## [ASSIGNMENT]
Below is a listing. Write out exactly its lines between the one holding "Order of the" and the one holding "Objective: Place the", inclusive.

## [INFORMATION SHOWN]
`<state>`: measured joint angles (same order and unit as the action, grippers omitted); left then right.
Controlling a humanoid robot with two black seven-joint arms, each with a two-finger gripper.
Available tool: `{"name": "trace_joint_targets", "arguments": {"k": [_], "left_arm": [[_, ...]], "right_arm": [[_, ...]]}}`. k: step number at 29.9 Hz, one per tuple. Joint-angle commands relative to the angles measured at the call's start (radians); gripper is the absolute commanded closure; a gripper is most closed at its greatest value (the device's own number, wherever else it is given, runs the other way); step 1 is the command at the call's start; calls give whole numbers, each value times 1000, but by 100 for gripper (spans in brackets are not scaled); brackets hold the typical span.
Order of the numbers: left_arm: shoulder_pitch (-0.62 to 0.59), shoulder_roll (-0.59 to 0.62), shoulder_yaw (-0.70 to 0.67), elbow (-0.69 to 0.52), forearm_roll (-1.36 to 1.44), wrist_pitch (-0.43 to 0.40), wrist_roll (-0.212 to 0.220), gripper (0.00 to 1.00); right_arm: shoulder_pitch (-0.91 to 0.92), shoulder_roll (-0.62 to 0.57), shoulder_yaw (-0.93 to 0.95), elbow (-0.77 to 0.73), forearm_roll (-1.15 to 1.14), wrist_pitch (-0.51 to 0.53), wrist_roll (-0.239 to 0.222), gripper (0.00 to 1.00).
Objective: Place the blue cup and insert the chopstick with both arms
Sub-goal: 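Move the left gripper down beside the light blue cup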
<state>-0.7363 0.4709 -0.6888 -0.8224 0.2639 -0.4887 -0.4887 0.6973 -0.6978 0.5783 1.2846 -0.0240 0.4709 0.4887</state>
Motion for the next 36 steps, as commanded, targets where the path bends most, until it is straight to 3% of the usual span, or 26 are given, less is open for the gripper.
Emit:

## [PROBLEM SOLUTION]
Order of the numbers: left_arm: shoulder_pitch (-0.62 to 0.59), shoulder_roll (-0.59 to 0.62), shoulder_yaw (-0.70 to 0.67), elbow (-0.69 to 0.52), forearm_roll (-1.36 to 1.44), wrist_pitch (-0.43 to 0.40), wrist_roll (-0.212 to 0.220), gripper (0.00 to 1.00); right_arm: shoulder_pitch (-0.91 to 0.92), shoulder_roll (-0.62 to 0.57), shoulder_yaw (-0.93 to 0.95), elbow (-0.77 to 0.73), forearm_roll (-1.15 to 1.14), wrist_pitch (-0.51 to 0.53), wrist_roll (-0.239 to 0.222), gripper (0.00 to 1.00).
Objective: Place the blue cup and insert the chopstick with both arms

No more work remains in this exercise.